(Dataset entries)
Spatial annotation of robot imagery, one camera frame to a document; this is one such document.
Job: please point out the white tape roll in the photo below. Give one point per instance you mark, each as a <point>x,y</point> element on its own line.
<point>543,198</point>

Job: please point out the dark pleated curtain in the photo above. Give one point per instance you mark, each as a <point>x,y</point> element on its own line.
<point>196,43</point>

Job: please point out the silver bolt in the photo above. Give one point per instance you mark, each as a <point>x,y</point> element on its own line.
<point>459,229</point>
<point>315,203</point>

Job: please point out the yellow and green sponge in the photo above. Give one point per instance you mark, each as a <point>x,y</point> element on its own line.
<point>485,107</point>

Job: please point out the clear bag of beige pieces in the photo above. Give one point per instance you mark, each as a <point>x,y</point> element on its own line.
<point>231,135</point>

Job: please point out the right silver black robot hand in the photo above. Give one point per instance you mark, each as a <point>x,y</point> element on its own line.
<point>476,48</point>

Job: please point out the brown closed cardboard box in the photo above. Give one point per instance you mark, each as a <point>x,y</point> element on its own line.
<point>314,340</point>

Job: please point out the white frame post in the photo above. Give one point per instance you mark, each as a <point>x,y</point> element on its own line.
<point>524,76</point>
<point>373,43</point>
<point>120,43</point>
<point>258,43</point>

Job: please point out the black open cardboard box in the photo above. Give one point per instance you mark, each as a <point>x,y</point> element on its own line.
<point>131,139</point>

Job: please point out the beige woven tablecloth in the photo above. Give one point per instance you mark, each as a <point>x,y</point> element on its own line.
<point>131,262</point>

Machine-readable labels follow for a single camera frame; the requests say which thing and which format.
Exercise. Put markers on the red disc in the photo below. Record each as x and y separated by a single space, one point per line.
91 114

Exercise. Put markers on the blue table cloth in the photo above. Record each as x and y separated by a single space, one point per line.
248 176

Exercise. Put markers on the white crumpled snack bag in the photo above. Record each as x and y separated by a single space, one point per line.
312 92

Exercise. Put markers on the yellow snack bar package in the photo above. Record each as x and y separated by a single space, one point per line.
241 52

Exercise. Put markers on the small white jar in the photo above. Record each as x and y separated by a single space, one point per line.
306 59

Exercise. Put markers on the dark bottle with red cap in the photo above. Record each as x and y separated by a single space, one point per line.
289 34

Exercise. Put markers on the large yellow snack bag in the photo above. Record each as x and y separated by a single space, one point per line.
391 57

PROBLEM REQUIREMENTS: Take the entries and copy them out exactly.

EXPECTED ANSWER:
Spatial annotation of robot imagery, one camera frame to a document; this is one such document.
Job: please point out the white tape roll in the photo below. Give one point per instance you mark, each as a <point>x,y</point> element on its own line.
<point>543,198</point>

Job: please point out the dark pleated curtain in the photo above. Give one point per instance you mark, each as a <point>x,y</point> element on its own line.
<point>196,43</point>

Job: please point out the silver bolt in the photo above. Give one point per instance you mark, each as a <point>x,y</point> element on its own line.
<point>459,229</point>
<point>315,203</point>

Job: please point out the yellow and green sponge in the photo above. Give one point per instance you mark, each as a <point>x,y</point> element on its own line.
<point>485,107</point>

Job: please point out the clear bag of beige pieces in the photo above. Give one point per instance you mark, each as a <point>x,y</point> element on its own line.
<point>231,135</point>

Job: please point out the right silver black robot hand in the photo above. Give one point per instance you mark, each as a <point>x,y</point> element on its own line.
<point>476,48</point>

Job: please point out the brown closed cardboard box in the photo above. Give one point per instance you mark, each as a <point>x,y</point> element on its own line.
<point>314,340</point>

Job: please point out the white frame post in the photo above. Give one point per instance you mark, each as a <point>x,y</point> element on its own line.
<point>524,76</point>
<point>373,43</point>
<point>120,43</point>
<point>258,43</point>

Job: please point out the black open cardboard box in the photo above. Give one point per instance you mark, each as a <point>x,y</point> element on its own line.
<point>131,139</point>

Job: please point out the beige woven tablecloth in the photo above. Give one point per instance you mark, each as a <point>x,y</point> element on its own line.
<point>131,262</point>

Machine-readable labels follow for a single camera frame; the requests say which thing and which format.
Exercise. Put markers on the red disc in the photo below. Record each as x and y separated by a single space, one point per line.
91 114

Exercise. Put markers on the blue table cloth in the photo above. Record each as x and y separated by a single space, one point per line.
248 176

Exercise. Put markers on the white crumpled snack bag in the photo above. Record each as x and y separated by a single space, one point per line.
312 92

Exercise. Put markers on the yellow snack bar package in the photo above. Record each as x and y separated by a single space, one point per line.
241 52

Exercise. Put markers on the small white jar in the photo above. Record each as x and y separated by a single space, one point per line.
306 59

Exercise. Put markers on the dark bottle with red cap in the photo above. Record each as x and y separated by a single space, one point per line.
289 34

Exercise. Put markers on the large yellow snack bag in the photo above. Record each as x and y separated by a single space, one point per line.
391 57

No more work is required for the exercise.